# Problem to work on
Repeat verbatim, and only, the lines of the data below, beginning at the line that contains "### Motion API" and stopping after the line that contains "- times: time".

Extracted data START

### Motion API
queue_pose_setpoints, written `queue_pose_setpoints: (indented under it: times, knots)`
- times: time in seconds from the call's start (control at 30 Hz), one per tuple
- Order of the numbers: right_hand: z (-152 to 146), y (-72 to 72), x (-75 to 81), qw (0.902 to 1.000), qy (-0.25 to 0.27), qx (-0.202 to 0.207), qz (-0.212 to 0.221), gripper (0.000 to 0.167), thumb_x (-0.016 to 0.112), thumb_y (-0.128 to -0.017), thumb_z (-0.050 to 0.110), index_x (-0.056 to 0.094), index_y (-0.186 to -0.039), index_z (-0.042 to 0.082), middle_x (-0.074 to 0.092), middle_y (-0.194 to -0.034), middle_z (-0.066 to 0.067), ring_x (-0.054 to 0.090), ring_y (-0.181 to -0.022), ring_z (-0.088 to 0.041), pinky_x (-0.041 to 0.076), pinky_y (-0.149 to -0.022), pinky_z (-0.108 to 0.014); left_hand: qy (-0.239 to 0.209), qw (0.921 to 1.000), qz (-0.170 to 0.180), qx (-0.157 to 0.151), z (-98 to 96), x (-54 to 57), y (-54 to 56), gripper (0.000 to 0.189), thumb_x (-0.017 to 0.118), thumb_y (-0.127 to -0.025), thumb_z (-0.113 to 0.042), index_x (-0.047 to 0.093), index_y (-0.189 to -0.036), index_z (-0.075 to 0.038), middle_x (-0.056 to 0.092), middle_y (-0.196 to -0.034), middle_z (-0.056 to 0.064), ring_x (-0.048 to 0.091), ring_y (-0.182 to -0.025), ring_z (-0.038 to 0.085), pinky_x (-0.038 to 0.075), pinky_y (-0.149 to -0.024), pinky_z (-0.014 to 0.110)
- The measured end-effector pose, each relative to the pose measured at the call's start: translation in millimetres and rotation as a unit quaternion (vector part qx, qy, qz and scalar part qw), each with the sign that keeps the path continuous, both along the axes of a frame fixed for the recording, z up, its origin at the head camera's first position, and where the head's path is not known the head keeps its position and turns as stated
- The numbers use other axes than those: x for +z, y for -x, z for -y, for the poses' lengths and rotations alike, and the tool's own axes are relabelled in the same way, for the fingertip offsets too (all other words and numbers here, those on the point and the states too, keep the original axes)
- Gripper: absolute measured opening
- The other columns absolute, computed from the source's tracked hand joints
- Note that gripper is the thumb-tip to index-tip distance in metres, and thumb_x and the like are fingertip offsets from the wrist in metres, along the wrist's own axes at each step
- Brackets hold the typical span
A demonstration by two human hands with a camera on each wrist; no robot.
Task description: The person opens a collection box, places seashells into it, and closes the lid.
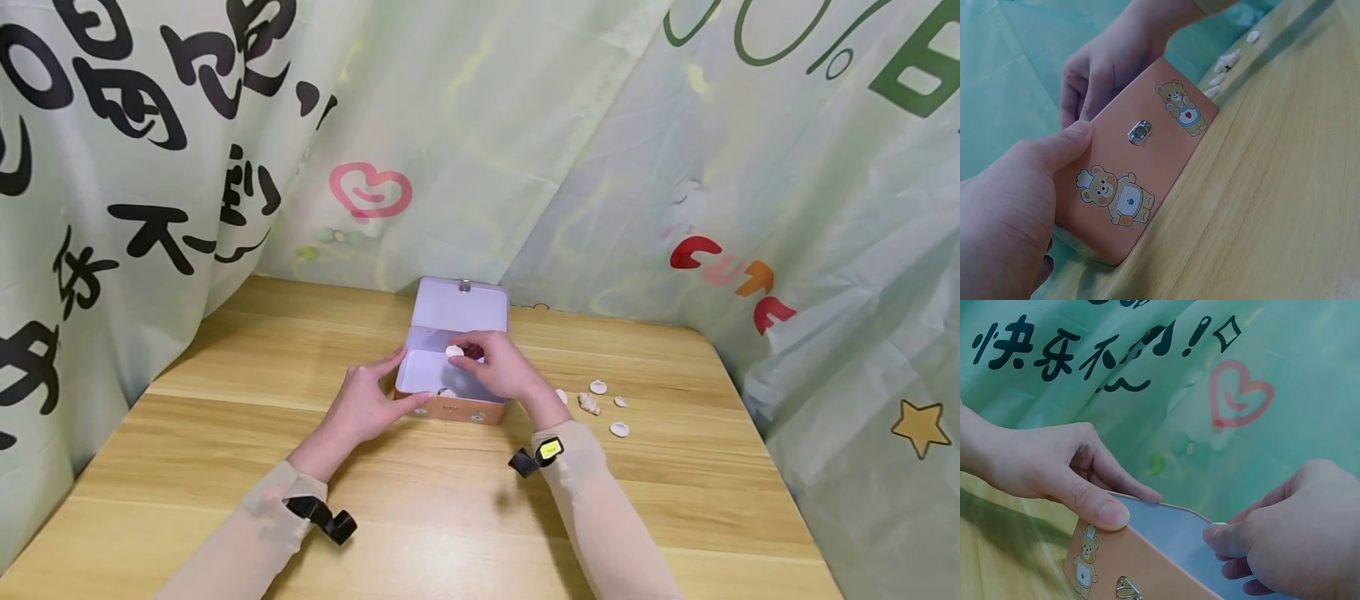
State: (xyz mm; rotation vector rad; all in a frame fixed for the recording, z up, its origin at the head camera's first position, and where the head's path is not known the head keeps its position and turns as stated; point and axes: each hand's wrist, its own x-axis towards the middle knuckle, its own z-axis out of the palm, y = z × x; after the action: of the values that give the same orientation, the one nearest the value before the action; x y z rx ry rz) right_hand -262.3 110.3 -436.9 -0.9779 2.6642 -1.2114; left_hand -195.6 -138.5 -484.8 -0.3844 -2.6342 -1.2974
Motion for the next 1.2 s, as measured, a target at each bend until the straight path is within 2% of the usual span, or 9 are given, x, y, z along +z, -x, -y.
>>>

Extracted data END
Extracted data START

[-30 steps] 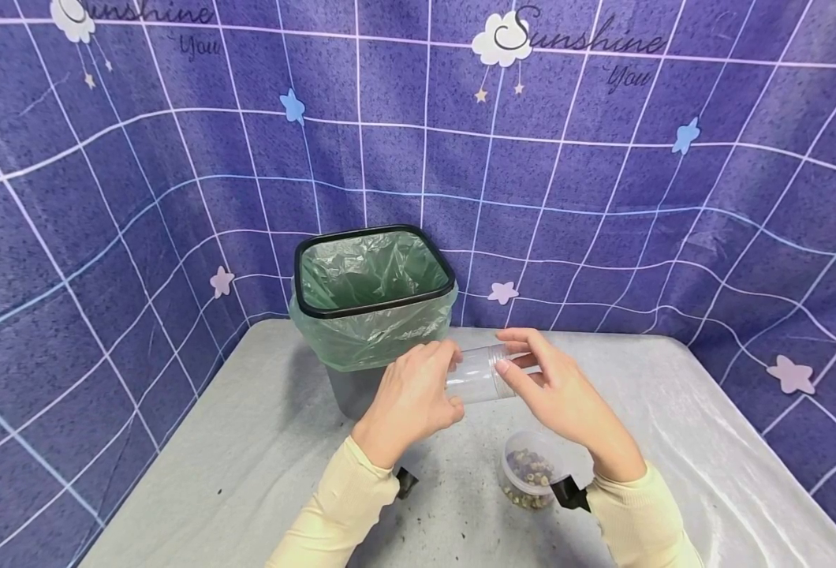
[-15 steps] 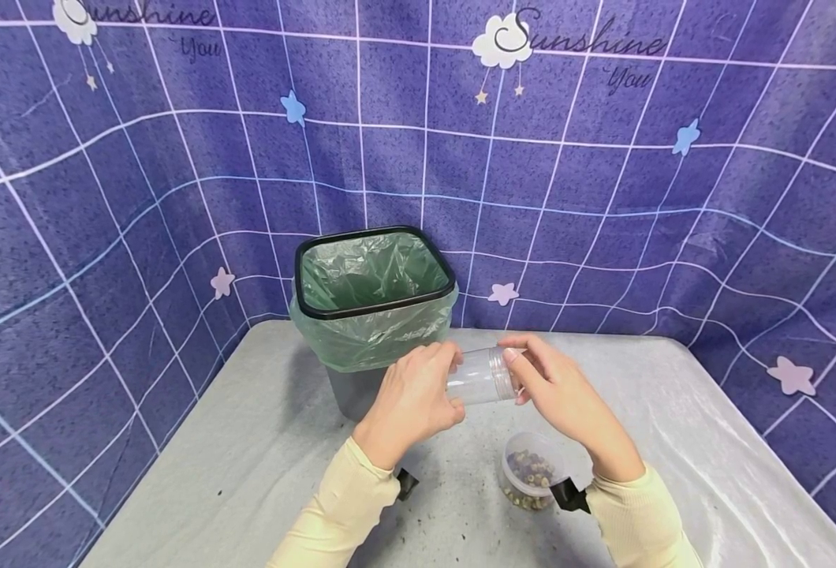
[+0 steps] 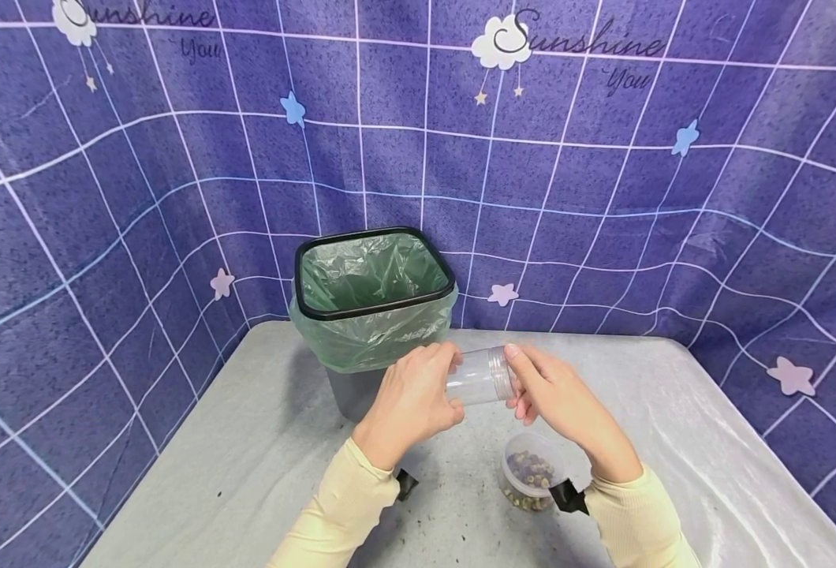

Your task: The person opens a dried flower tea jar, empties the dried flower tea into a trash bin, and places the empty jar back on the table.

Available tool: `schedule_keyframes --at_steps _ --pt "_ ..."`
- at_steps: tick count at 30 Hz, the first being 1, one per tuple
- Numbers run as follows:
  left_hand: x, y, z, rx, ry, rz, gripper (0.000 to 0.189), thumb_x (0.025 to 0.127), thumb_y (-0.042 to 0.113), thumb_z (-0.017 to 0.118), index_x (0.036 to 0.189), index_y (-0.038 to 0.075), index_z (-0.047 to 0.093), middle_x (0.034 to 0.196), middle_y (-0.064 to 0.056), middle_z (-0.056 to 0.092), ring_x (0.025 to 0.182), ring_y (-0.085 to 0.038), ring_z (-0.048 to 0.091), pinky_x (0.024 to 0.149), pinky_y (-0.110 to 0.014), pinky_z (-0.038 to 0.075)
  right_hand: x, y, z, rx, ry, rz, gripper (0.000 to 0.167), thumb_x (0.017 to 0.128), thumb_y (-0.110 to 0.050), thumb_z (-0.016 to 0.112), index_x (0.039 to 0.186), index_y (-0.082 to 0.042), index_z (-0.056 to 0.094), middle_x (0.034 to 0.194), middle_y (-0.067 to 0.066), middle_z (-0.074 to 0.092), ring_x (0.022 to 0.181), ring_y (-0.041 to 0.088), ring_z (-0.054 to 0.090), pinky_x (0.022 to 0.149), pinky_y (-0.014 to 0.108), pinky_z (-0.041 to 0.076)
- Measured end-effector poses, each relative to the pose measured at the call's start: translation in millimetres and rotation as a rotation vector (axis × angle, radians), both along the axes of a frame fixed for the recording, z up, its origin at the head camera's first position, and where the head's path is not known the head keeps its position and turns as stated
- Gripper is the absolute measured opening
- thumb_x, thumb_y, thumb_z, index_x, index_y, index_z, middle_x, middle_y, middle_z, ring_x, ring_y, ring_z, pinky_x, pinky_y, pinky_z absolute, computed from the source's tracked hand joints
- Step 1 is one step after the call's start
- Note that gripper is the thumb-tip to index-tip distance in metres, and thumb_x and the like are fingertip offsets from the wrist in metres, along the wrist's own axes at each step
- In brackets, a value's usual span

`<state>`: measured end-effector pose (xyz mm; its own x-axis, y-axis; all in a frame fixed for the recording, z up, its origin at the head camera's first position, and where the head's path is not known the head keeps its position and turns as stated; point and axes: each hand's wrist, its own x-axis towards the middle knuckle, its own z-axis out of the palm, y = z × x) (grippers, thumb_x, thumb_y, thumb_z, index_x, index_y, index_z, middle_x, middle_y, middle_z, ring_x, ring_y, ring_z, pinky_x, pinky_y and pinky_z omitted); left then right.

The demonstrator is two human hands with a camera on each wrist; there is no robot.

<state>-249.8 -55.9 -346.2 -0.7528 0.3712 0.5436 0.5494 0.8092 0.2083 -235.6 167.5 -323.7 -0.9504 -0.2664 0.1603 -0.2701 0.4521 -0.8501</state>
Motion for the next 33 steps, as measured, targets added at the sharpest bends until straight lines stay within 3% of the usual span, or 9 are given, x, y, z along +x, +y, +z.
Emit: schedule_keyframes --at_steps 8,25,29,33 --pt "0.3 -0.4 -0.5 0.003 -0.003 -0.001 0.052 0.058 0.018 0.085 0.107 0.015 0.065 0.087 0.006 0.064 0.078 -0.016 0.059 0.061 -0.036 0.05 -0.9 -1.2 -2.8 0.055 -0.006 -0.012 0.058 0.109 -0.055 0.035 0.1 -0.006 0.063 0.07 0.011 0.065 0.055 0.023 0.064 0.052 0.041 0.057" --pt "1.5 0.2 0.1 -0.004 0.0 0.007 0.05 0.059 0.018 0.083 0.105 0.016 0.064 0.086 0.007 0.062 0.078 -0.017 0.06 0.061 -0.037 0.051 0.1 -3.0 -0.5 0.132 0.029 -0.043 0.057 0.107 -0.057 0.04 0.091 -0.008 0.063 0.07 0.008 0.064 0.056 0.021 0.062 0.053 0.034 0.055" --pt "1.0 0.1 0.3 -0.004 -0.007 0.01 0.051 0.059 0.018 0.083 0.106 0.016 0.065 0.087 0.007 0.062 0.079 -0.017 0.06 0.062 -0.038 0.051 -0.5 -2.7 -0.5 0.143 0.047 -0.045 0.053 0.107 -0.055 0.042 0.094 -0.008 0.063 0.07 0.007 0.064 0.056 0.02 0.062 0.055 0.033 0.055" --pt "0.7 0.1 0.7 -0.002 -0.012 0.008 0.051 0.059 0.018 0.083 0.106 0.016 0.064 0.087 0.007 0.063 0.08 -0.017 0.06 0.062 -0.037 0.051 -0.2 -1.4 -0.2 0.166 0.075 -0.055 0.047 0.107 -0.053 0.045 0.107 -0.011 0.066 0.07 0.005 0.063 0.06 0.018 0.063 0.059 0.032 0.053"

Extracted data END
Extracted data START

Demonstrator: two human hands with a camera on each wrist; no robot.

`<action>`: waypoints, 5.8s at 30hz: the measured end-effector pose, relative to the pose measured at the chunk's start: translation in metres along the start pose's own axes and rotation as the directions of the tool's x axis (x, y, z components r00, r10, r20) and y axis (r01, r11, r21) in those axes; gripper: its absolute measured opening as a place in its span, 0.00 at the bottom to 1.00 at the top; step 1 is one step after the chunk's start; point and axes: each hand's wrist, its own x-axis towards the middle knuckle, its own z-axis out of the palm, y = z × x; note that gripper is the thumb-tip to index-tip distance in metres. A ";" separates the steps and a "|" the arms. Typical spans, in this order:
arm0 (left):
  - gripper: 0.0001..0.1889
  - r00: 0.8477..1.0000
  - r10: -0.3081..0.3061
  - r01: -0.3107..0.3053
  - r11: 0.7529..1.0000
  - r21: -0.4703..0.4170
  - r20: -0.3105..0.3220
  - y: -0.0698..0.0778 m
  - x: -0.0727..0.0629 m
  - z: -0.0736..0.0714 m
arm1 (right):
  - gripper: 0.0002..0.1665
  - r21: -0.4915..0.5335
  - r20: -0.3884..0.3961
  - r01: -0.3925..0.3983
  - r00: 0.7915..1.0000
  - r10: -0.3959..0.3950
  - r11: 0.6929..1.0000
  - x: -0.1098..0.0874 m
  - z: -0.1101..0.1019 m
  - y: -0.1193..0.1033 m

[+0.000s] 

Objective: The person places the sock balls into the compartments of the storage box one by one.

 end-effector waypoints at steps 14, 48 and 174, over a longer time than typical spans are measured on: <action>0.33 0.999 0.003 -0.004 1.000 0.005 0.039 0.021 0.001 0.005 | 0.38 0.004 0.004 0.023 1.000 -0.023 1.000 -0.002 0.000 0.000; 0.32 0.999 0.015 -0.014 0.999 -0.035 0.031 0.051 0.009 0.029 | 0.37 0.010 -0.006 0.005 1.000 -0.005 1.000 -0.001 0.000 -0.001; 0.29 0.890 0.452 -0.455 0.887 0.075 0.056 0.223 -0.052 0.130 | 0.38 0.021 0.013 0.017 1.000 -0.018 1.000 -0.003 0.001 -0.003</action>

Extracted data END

# Written reply
### Motion API
queue_pose_setpoints, written `queue_pose_setpoints: (indented under it: times, knots)`
- times: time in seconds from the call's start (control at 30 Hz), one per tuple

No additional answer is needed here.